WHAT THE TASK ASKS:
Give back the full listing as written. No pictures go with it.
- Opening Delimiter -
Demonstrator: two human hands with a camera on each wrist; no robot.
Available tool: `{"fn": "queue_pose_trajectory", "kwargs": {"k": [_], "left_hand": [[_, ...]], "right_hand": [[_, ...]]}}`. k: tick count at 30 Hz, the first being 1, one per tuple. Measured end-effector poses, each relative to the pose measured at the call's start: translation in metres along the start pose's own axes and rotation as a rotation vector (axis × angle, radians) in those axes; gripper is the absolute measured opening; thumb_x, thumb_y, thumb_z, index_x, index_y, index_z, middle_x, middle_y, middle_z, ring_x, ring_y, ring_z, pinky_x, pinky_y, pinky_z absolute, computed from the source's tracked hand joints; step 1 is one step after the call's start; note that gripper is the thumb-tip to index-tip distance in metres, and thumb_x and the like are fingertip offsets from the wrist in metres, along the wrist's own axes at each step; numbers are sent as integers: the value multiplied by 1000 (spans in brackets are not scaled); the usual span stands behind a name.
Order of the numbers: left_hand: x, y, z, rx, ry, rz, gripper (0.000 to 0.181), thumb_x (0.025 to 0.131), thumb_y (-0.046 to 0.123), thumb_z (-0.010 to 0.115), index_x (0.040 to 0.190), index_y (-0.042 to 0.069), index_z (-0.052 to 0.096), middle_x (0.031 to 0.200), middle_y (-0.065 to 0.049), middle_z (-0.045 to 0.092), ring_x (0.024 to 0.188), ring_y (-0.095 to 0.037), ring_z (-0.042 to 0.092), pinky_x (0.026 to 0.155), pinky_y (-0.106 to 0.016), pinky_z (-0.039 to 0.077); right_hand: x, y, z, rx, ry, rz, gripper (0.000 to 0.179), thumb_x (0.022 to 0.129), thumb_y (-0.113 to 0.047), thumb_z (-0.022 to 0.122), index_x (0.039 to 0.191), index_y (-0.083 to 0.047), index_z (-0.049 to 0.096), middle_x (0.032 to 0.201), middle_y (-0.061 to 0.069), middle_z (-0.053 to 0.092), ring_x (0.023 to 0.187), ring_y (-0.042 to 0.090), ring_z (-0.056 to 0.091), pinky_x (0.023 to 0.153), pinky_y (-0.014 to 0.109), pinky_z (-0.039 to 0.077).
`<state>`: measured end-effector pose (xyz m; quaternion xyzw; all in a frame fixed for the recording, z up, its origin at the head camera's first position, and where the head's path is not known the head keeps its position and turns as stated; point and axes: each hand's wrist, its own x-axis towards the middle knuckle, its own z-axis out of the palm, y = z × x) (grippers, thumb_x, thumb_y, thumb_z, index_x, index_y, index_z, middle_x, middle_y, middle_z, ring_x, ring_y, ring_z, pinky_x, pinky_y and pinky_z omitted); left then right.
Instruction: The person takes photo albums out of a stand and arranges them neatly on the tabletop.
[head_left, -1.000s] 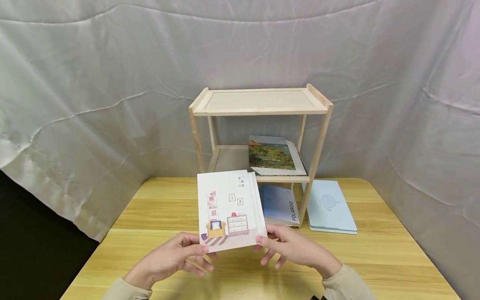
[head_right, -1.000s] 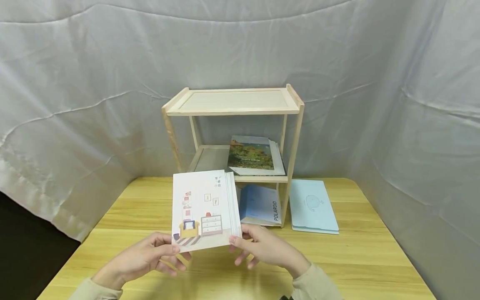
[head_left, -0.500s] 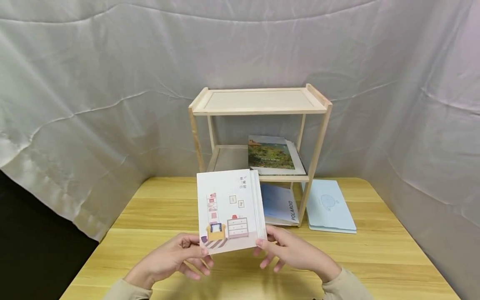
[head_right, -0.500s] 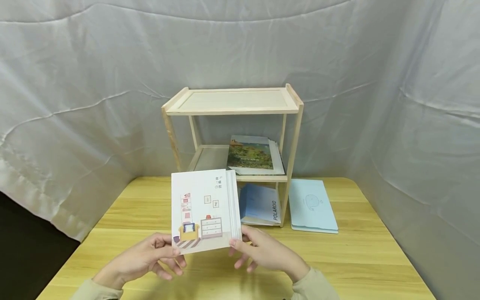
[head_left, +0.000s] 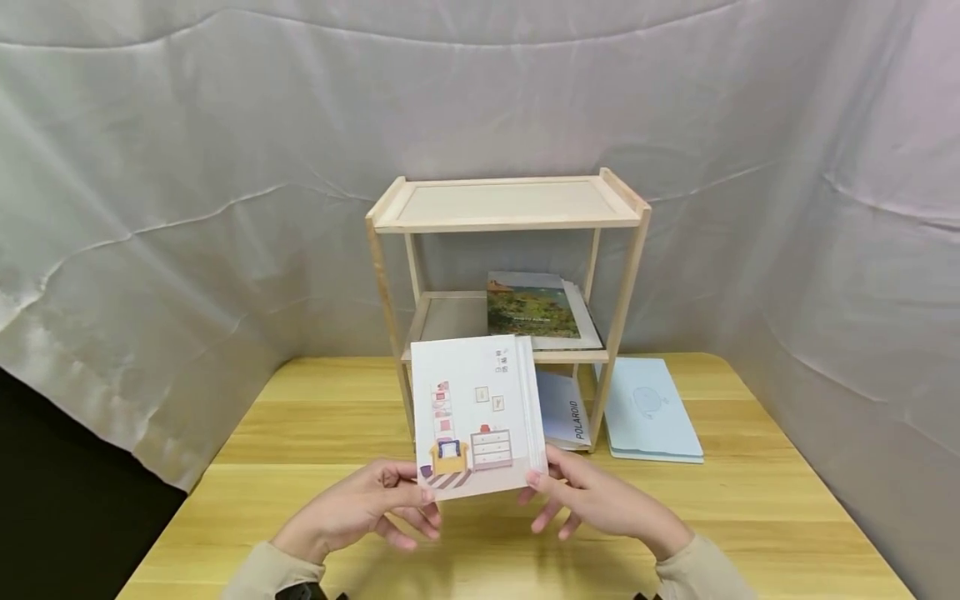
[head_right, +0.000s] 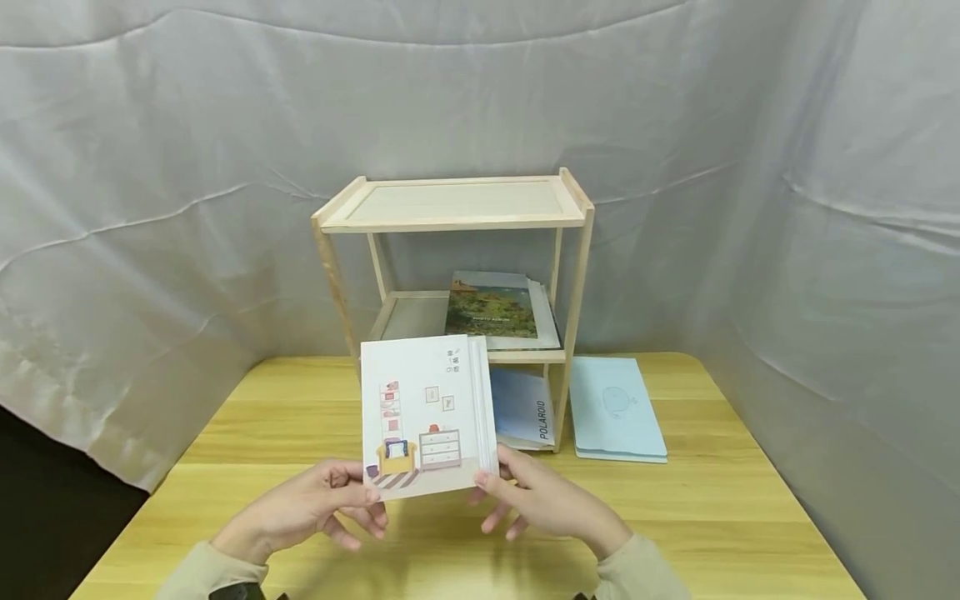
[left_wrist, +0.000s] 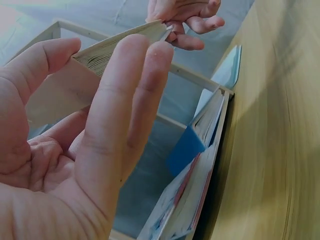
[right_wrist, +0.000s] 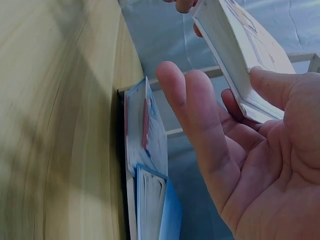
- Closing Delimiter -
EXPECTED ANSWER:
Demonstrator: two human hands with a camera on each wrist; no robot.
Available tool: `{"fn": "queue_pose_trajectory", "kwargs": {"k": [_], "left_hand": [[_, ...]], "right_hand": [[_, ...]]}}`. k: tick count at 30 Hz, the first being 1, one per tuple. Measured end-effector poses, each relative to the pose measured at the call's start: translation in metres along the start pose's own axes and rotation as a rotation vector (axis × angle, radians) in those axes; gripper is the absolute measured opening; thumb_x, thumb_y, thumb_z, index_x, index_y, index_z, middle_x, middle_y, middle_z, ring_x, ring_y, ring_z, pinky_x, pinky_y, pinky_z absolute, computed from the source's tracked hand joints; step 1 is one step after the call's start; note that gripper is the thumb-tip to index-tip distance in metres, and thumb_x and the like are fingertip offsets from the wrist in metres, along the wrist's own axes at each step; numbers are sent as integers: the value multiplied by 1000 (spans in brackets are not scaled); the usual span stands behind a name.
Order of the numbers: left_hand: x, y, z, rx, ry, rz, gripper (0.000 to 0.181), thumb_x (0.025 to 0.131), thumb_y (-0.046 to 0.123), thumb_z (-0.010 to 0.115), index_x (0.040 to 0.190), index_y (-0.042 to 0.069), index_z (-0.052 to 0.096), middle_x (0.031 to 0.200), middle_y (-0.065 to 0.049), middle_z (-0.045 to 0.092), ring_x (0.024 to 0.188), ring_y (-0.095 to 0.037), ring_z (-0.042 to 0.092), pinky_x (0.026 to 0.155), pinky_y (-0.106 to 0.016), pinky_z (-0.039 to 0.077); right_hand: x, y, z, rx, ry, rz, gripper (0.000 to 0.179), thumb_x (0.022 to 0.129), thumb_y (-0.113 to 0.047), thumb_z (-0.022 to 0.122), index_x (0.039 to 0.191), index_y (-0.083 to 0.047), index_z (-0.049 to 0.096), middle_x (0.032 to 0.201), middle_y (-0.061 to 0.069), middle_z (-0.053 to 0.092), ring_x (0.023 to 0.187), ring_y (-0.042 to 0.090), ring_z (-0.056 to 0.091), pinky_x (0.023 to 0.153), pinky_y (-0.014 to 0.109), pinky_z (-0.039 to 0.077).
`<state>`: measured end-effector pose (xyz m; quaternion xyzw; all in a frame fixed for the recording, z up, its origin at the head camera's first position, and where the head's path is not known the head keeps its position and turns as stated; point and axes: each hand's wrist, its own x-axis towards the middle knuckle, its own z-axis out of the palm, y = z × x) (grippers, thumb_x, thumb_y, thumb_z, index_x, index_y, index_z, middle_x, middle_y, middle_z, ring_x, ring_y, ring_z, pinky_x, pinky_y and pinky_z omitted); left then right.
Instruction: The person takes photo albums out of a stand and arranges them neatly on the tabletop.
[head_left, -1.000s] 
[head_right, -1.000s] 
[head_left, -0.500s] 
[head_right, -0.500s] 
[head_left, +0.000s] 
[head_right, +0.000s] 
[left_wrist, +0.000s] 
[right_wrist, +0.000s] 

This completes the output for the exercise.